How to Rehab the Tricep Muscles
A woman is doing a modified push up. Photo Credit undrey/iStock/Getty Images

The tricep is a powerful muscle that is engaged when you push your hands away from your body. Because of the continual use and stress placed the tricep, injuries occur often. Tricep injuries result from taxing the muscle with repetitive movements, as well as from overloading with heavy weight bearing. Therefore they occur often in people involved in weightlifting and in sports or jobs that require repetitive arm motions.
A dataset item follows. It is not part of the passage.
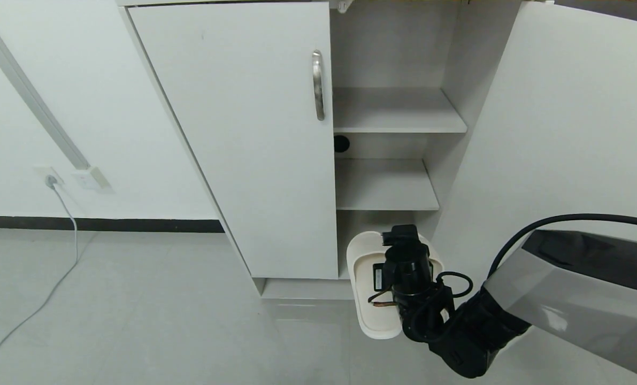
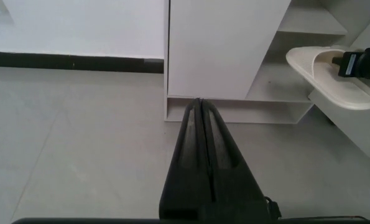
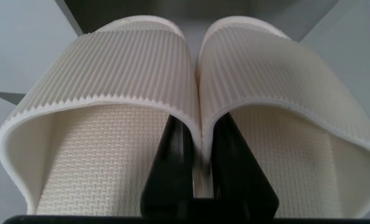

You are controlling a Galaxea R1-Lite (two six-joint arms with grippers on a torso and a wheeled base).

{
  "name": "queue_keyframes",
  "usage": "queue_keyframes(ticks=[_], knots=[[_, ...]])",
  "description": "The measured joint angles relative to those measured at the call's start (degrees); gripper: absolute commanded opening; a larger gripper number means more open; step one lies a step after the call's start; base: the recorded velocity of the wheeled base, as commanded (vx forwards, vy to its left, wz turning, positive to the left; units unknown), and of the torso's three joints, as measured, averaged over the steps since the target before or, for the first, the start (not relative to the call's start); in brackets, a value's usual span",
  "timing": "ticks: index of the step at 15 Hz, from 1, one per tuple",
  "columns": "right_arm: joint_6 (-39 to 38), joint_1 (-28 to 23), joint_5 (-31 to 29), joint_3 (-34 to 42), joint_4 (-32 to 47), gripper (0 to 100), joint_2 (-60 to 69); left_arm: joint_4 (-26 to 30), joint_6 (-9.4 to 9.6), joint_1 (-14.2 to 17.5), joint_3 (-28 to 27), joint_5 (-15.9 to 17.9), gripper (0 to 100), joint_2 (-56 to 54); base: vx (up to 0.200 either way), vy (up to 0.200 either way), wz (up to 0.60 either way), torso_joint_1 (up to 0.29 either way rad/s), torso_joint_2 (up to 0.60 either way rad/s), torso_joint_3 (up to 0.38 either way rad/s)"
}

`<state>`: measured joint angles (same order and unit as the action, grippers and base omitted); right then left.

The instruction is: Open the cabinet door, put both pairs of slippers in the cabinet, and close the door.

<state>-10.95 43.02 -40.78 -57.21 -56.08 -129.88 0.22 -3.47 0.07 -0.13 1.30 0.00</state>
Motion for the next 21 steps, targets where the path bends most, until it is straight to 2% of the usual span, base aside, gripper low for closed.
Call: queue_keyframes(ticks=[4, 7, 13, 19, 21], knots=[[0.00, -0.27, 0.30, -0.80, -0.11, 0, -0.61, -0.01, -0.02, 0.00, 0.00, -0.07, 0, 0.00, 0.000, 0.000, 0.00, 0.004, 0.00, -0.081], [1.24, -0.80, 1.23, -3.56, -3.32, 0, -2.29, -0.04, -0.02, -0.05, 0.00, -0.09, 0, 0.00, 0.000, 0.000, 0.00, 0.000, 0.00, 0.000], [10.41, -1.93, 1.43, -3.97, -19.03, 0, -4.17, -0.04, -0.09, -0.05, 0.02, -0.09, 0, 0.00, 0.000, 0.000, 0.00, 0.000, 0.00, 0.000], [10.74, -3.17, 3.61, -1.89, -19.08, 0, -3.64, -0.04, -0.11, 0.00, 0.02, -0.07, 0, 0.00, 0.000, 0.000, 0.00, 0.000, 0.00, 0.000], [10.73, -3.41, 3.61, -1.79, -19.14, 0, -3.54, 0.00, -0.11, 0.00, 0.02, -0.09, 0, 0.00, 0.200, 0.000, 0.00, 0.005, 0.00, 0.005]])
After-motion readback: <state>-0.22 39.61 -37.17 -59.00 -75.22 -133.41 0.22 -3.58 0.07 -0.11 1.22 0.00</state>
It is good to know what preventive measures to take to avoid tricep injury; but if an injury does occur, a number of rehabilitation techniques can help.

Purpose of Rehab

Most tricep injuries can be rehabilitated. Muscle rehab programs are designed to return muscle function and performance to their levels prior to the injury. Atrophy, swelling and pain are normal results of a tricep injury. As a precaution, you should not attempt rehabilitation exercises if you are still feeling pain from your injury. Post-injury rest is an important ingredient in the rehab process. Depending on the degree of the injury, additional medical treatment may be required before actual rehabilitation begins. Do not rush the process. What is most important is that you complete your rehab with sufficient muscle strength, flexibility and function to get back to your activities without injuring the tricep again.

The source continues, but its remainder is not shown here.